Fatma Karanfil'in sinemaya girişi insanın aklına ister istemez çekirgeyle ilgili sözü getiriyor. Fatma, Eskişehir'deyken «Karadut» filmini çevirmek için oraya giden filimciler babasına teklif yapmışlar.

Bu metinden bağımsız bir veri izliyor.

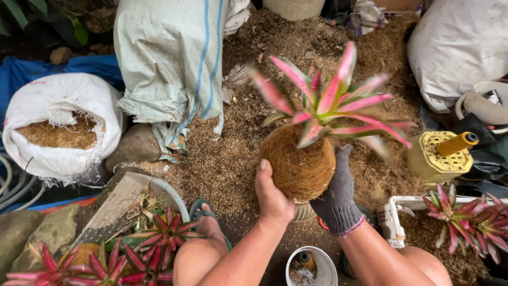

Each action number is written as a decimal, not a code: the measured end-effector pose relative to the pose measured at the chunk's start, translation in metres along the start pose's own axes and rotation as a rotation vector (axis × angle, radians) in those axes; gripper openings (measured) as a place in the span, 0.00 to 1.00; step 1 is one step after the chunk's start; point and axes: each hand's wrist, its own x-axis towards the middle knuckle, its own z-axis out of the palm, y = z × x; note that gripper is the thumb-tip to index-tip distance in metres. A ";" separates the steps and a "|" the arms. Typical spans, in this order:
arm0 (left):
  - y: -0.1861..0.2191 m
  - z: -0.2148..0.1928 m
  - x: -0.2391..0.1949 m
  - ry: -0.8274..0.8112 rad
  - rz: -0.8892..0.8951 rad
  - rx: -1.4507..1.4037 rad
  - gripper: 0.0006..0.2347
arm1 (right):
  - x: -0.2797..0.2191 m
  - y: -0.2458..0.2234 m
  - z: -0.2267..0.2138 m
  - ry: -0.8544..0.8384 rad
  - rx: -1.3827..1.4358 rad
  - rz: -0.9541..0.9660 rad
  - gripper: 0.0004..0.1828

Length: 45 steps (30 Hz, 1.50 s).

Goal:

Filmde Leyla Sayar'ın çocukluğunu oynayacak küçük, sevimli bir kıza ihtiyaçları varmış. Anne ve baba Karanfiller düşünmüşler, taşınmışlar sonunda ,«Olmaz,» demişler... Aradan yıllar geçmiş. Ortaokul ikinci sınıfta okurken Hayvanları Koruma Cemiyeti'nin okullar arasında tertiplediği edebiyat yarışmasında «Yağız» adlı hikayesiyle birinciliği kazanan Fatma, o günlerde bir tiyatroda Öztürk Serengil'le karşılaşmış. Öztürk, bu gözlerinin içi gülen sevimli kıza ne olmak istediğini sormuş. Fatma da, «Sizin gibi artist olmak istiyorum,» deyince Öztürk Serengil bakmış bakmış, «Aman sakın haa...» demiş. Kendi söylemiyor, ama tecrübeli bir aktörün ağzından çıkan bu sözler Fatma'nın sinema artistliği arzusunu biraz azaltmış ve «paşa paşa» okuluna gidip gelmeye devam etmiş... Fakat çekirge bir sıçramış, iki sıçramış, sonunda SES yarışmasına katılınca akan sular durmuş... O güne kadar gerek kendinin, gerek annesinin bütün isteklerine inatla karşı koyan baba, bu defa nasılsa «olur» deyivermiş. Sonra fotoğraf çektirme, elemeler, ilk defa kamera karşısına çıkış, final ve nihayet «üçüncülük».



Fatma Karanfil belki de yaşının tesiriyle her şeyi açık açık söyleyen tatlı, sevimli bir genç kız. Yemeklerden bifteği ve bütün acılı yemekleri, şarkıcılardan Tom Jones'la Adamo'yu, kulüplerden Eskişehirspor'u seviyor. Yarışmada derece alan diğer arkadaşları için kanaatini sorduğumuz zaman bize şunları söyledi:

- «Birinciliği kazanan Nil her bakımdan buna layık, kibar ve asil bir genç kız. İkinci Ülkü benim çok eski ve çok iyi bir arkadaşım. Bunca yıllık tiyatro tecrübesi var. Elbet benden üstün olacak.»

Fatma Karanfil'in bal rengi gözleri var. Boyu 1.63, kilosu 50. Vücut ölçüleri ise şöyle: Göğüs: 85, bel: 47, kalça: 85. Ama siz bu vücut ölçülerine bakmayın, daha çok değişir. Çünkü yaşı henüz 16 Fatma'nın.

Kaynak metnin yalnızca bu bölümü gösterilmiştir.